__Your task__.
Both the line below containing "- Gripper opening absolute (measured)" and the line containing "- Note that", along with every line between them, should be repeated exactly; no other line belongs in the answer.

__Data__.
>>>
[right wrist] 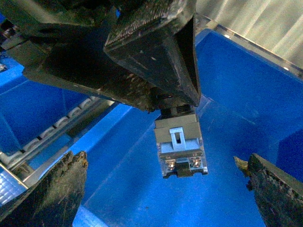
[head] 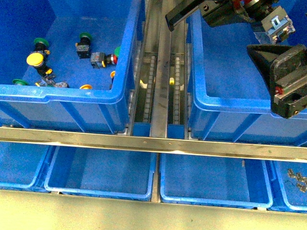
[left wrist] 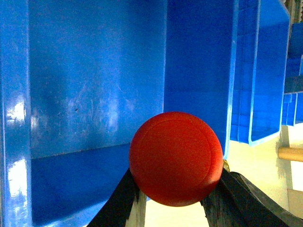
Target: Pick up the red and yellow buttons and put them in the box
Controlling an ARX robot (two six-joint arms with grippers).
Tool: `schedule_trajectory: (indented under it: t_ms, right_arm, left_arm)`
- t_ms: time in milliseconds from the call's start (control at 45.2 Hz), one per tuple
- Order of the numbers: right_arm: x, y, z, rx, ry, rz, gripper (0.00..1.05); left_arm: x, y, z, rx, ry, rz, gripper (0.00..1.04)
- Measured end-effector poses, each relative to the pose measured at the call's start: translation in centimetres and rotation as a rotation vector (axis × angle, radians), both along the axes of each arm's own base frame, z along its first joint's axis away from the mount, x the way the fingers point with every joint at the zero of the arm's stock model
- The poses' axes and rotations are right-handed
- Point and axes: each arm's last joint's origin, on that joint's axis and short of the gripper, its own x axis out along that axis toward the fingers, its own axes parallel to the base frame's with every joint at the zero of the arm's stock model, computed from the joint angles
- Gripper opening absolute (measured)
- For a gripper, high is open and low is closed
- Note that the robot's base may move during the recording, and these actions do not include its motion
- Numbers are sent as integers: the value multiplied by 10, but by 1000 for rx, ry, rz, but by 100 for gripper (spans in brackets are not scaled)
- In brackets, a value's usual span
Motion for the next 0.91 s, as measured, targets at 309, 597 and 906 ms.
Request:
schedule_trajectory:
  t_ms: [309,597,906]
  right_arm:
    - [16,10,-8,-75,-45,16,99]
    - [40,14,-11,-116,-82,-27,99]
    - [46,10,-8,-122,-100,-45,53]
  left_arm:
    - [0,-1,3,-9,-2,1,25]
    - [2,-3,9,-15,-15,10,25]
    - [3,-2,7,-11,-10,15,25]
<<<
__Task response__.
- Gripper opening absolute (measured)
- For a gripper, high is open and low is closed
- Note that the robot's base may move during the recording, and these actions do not include its motion

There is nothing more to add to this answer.